** Task to carry out **
Write out the entire listing below exactly as it appears, minus any pictures.
%%
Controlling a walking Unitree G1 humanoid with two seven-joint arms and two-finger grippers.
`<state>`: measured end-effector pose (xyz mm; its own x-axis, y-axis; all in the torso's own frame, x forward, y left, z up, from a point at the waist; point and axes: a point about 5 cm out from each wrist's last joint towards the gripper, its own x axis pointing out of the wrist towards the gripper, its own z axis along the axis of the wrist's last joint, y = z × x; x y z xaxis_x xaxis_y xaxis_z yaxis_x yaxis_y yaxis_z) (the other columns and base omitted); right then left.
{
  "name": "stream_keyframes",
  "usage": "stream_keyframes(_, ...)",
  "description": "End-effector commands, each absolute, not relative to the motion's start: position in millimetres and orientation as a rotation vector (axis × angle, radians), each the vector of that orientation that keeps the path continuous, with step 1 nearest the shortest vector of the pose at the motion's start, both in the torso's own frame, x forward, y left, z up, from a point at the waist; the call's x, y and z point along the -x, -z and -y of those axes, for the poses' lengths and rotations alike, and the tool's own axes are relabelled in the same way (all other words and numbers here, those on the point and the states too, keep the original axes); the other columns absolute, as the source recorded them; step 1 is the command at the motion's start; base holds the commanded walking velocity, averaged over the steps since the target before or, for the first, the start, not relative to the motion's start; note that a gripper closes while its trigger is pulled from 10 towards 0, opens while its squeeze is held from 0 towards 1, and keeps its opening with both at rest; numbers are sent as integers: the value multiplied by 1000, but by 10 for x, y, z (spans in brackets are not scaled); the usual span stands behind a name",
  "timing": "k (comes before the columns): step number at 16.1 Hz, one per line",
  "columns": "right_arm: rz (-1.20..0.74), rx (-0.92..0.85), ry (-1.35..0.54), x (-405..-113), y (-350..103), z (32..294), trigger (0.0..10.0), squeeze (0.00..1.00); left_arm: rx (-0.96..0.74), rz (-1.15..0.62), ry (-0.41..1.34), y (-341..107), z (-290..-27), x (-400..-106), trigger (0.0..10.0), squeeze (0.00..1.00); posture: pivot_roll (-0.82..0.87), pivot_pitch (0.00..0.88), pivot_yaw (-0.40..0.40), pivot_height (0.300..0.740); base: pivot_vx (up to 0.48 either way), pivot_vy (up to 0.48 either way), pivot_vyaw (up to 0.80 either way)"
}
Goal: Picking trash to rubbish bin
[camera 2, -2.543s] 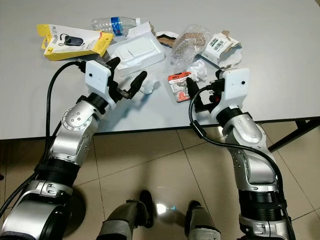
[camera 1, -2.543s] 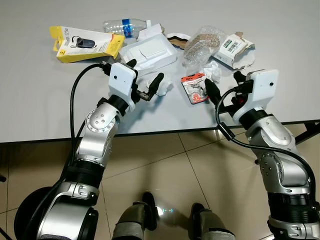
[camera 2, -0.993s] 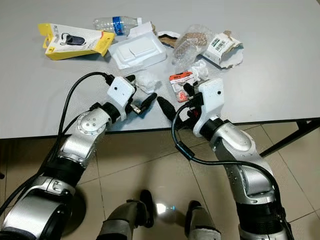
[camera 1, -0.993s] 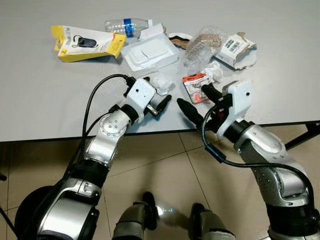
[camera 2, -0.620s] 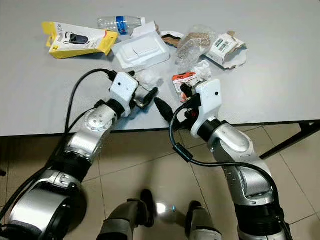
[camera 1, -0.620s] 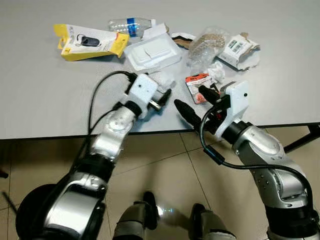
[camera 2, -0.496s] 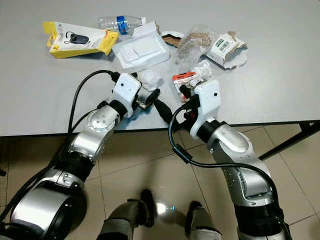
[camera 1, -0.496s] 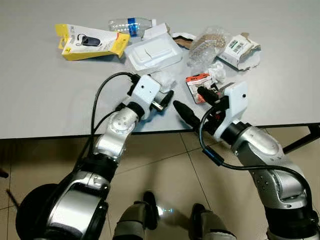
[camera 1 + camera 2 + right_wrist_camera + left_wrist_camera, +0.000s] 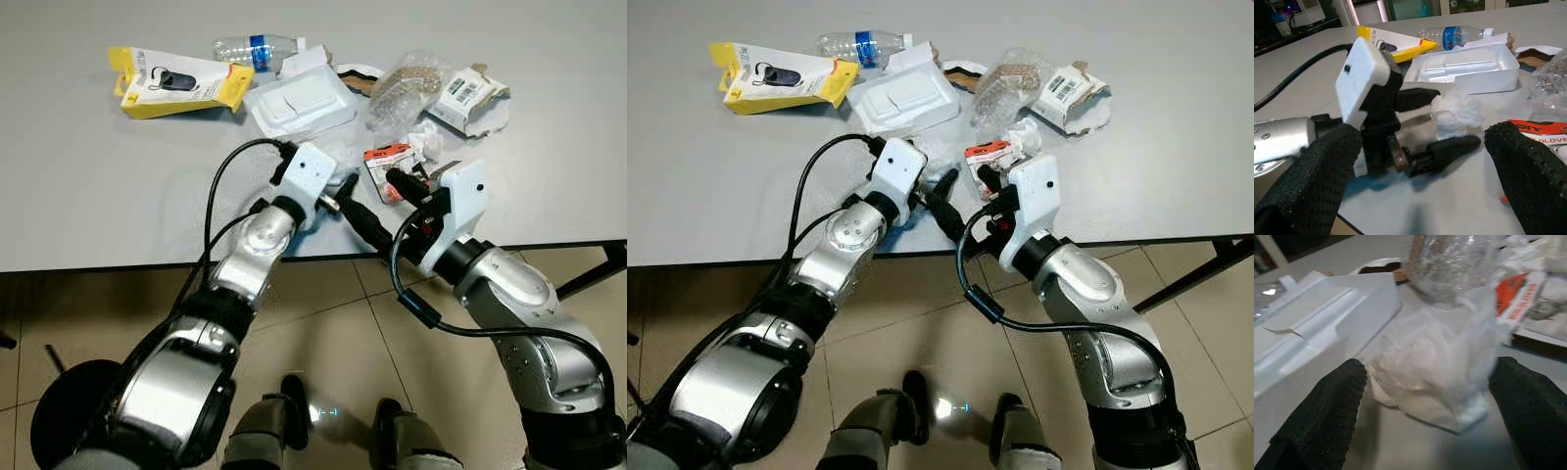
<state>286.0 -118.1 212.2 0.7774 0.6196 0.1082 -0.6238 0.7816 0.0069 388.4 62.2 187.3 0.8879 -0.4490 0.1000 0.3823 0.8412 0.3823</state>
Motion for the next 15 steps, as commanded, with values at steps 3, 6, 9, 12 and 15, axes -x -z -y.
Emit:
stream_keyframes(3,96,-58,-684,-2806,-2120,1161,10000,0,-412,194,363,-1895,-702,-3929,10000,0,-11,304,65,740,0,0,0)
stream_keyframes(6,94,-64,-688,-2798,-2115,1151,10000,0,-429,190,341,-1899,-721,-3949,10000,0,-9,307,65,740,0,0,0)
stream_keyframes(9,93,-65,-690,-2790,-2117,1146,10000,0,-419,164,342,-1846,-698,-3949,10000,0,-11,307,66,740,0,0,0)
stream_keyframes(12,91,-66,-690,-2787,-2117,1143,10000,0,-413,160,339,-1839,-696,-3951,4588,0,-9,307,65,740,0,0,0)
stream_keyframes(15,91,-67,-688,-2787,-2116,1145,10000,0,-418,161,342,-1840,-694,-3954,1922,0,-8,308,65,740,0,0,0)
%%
** Written solution **
Controlling a walking Unitree G1 humanoid with two seven-joint arms and two-finger grippers.
`<state>`: measured end-effector pose (xyz mm; its own x-axis, y-axis; all in the torso's own frame, x forward, y left, z up, from a point at the waist; point and axes: a point about 5 cm out from each wrist's last joint towards the gripper, its own x axis pointing out of the wrist towards the gripper, its own z axis along the axis of the wrist's last joint, y = z × x; x y z xaxis_x xaxis_y xaxis_z yaxis_x yaxis_y yaxis_z) (the other columns and base omitted); right then left.
{
  "name": "stream_keyframes",
  "usage": "stream_keyframes(_, ...)",
  "description": "End-effector commands, each absolute, not relative to the motion's start: position in millimetres and orientation as a rotation vector (axis × angle, radians), each the vector of that orientation that keeps the path continuous, with step 1 nearest the shortest vector of the pose at the motion's start, both in the torso's own frame, x forward, y left, z up, from a point at the waist; the call's x, y and z point along the -x, -z and -y of those axes, for the poses' lengths and rotations alike, and the tool's own axes are relabelled in the same way (all other words and numbers here, those on the point and the states too, keep the original axes); the other columns absolute, as the source recorded them; step 1 is the command at the motion's start; base holds the commanded walking velocity, averaged over the steps since the target before or, for the first, the start, not relative to the motion's start; note that a gripper closes while its trigger is pulled from 10 towards 0, opens while its squeeze is held from 0 towards 1, and keeps its opening with both at rest; numbers are sent as integers: the value multiplied by 1000, but by 10 for x, y, z (spans in brackets are not scaled); the usual span stands behind a name",
  "timing": "k (comes before the columns): step number at 16.1 Hz, one per line",
  "columns": "right_arm: rz (-1.20..0.74), rx (-0.92..0.85), ry (-1.35..0.54), x (-405..-113), y (-350..103), z (32..294), trigger (0.0..10.0), squeeze (0.00..1.00); left_arm: rx (-0.96..0.74), rz (-1.15..0.62), ry (-0.41..1.34), y (-341..107), z (-290..-27), x (-400..-106), trigger (0.0..10.0), squeeze (0.00..1.00); posture: pivot_roll (-0.82..0.87), pivot_pitch (0.00..0.88), pivot_yaw (-0.40..0.40), pivot_height (0.300..0.740); base: pivot_vx (up to 0.48 either way), pivot_vy (up to 0.48 either way), pivot_vyaw (up to 0.80 either way)"
}
Goal: Picking trash to rubbish bin
[camera 2, -2.543s] 
[camera 1, -2.543s] 
[camera 2, -0.993s] 
[camera 1, -0.993s] 
[camera 2, -0.620s] 
[camera 1, -0.620s] 
[camera 2, -0.496s] 
[camera 1, -0.496s] 
[camera 1 + camera 2 + right_wrist_camera + left_wrist_camera, +0.000s] 
<state>286.0 -118.1 212.2 0.7774 0.6196 0.1082 -0.6238 0.7816 0.0069 388.4 62.2 187.3 0.8879 -0.4490 0.1000 0.3823 0.8412 0.3823</state>
Motion for the next 15 steps, as commanded, with values at steps 3, 6, 9, 12 and 15, axes -x -z -y.
Emit:
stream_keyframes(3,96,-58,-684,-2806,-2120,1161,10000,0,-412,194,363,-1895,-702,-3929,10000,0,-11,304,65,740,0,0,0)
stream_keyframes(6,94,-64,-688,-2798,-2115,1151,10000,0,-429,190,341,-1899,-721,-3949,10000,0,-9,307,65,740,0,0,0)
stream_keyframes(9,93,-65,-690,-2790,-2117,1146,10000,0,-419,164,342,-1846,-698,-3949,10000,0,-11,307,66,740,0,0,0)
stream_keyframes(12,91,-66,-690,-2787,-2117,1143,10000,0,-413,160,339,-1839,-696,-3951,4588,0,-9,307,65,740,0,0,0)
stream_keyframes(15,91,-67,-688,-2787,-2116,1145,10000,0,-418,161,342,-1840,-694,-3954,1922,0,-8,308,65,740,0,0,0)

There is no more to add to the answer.